Wyoming Supreme Court Grants Divorce to Same-Sex Couple

The Wyoming Supreme Court yesterday unanimously overturned a lower court ruling and granted a divorce to a same-sex couple legally married in Canada, the Casper Star-Tribune reports:

Wyoming District Judge Keith Kautz of Niobrara County earlier dismissed the 2010 divorce petition of Paula Christiansen against Victoria Lee Christiansen for lack of jurisdiction.

The women were legally married in Canada in 2008.

The Supreme Court opinion, written by Justice Michael Golden, made clear the court's decision only addressed the divorce issue.

"Nothing in this opinion should be taken as applying to the recognition of same-sex marriages legally solemnized in a foreign jurisdiction in any context other than divorce," Golden wrote in a footnote. "The question of recognition of such same-sex marriages for any other reason, being not properly before us, is left for another day."

Igor Volsky at Think Progress, writes:

"The opinion lays out three different types of marriages: legal marriages between a man and a woman that are recognized by the state of Wyoming, marriages that the state does not recognize but are common in other states (like common law marriages) and a third very low form of marriage that is “deemed contrary to the law of nature.” Significantly, the Court found that same-sex marriage fit into the second category and likened them to common law marriages which, while not recognized by the state, can be dissolved within it."

Read the opinion HERE.


  1. Leroy Laflamme says

    What on earth is a marriage ‘deemed contrary to the law of nature’? Is that like one of those Leviticus affairs, between a man & his goat?
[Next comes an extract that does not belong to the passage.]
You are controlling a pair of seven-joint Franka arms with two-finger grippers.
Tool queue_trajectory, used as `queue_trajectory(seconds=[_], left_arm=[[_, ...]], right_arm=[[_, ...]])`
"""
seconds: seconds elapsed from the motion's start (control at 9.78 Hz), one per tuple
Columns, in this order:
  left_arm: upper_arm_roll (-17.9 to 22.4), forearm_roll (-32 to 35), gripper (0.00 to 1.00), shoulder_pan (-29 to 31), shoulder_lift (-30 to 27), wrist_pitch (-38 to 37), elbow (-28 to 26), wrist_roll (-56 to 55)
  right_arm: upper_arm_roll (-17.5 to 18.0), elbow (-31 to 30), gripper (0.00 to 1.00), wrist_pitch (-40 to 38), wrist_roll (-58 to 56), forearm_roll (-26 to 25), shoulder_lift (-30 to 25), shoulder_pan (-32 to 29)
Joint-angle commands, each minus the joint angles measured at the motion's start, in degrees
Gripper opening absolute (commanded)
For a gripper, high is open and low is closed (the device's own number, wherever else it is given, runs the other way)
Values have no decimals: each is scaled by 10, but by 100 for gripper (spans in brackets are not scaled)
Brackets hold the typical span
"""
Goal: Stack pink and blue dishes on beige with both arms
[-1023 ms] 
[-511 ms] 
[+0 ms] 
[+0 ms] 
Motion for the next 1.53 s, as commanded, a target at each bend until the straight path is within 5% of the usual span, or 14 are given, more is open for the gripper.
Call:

Or his neighbor’s ass?

  2. Landon says

    I don’t get it. Why would Wyoming have the power to divorce any Canadian married couple, gay or straight? Are Canadian spouses automatically married in the USA too (if it’s legal)?

  3. breckroy says

    You are all right on the fact that customarily we have recognized marriages from other countries and states, even if they were different (in slight ways) from our own laws. But we don’t allow a Saudi Prince who relocates here to list more than one wife legally, and thanks to DOMA and a handful of other, mostly Bush-era, post-DOMA regulations, we specifically don’t recognize gay marriages from other countries and many, many states resist (and have even passed laws or amendments about) divorces of legally married gay couples because of the “fear” (ugh) that recognizing a gay couple’s marriage officially long enough to divorce them is still a recognition, that could then be used as legal precedent to “force” recognition of gay marriages performed elsewhere for, say, benefits or inheritance purposes. Texas has been battling this one back and forth for some time, mostly with unfortunate results (for gays and those who believe we have rights).

    Hope that helps explain it a bit, and, at the very least, explains why the court here went so far out of their way to explain the narrow, narrow scope of this divorce action.

  4. JFE says

    I think some people are missing that this same-sex couple actually wanted to get divorce, it wasn’t Wyoming doing it. This is similar to that case in Texas. Texas says no, you can’t get divorced, Wyoming says yes you can.

  5. vernon says

    Bobn: While the state of Wyoming does not ‘recognize’ same-sex marriages, this ruling is hardly a novelty. First-cousin marriages are not recognized(illegal) in Wyoming, yet, they grant divorces to couples with valid marriage certificates from other states that recognize first-cousin unions.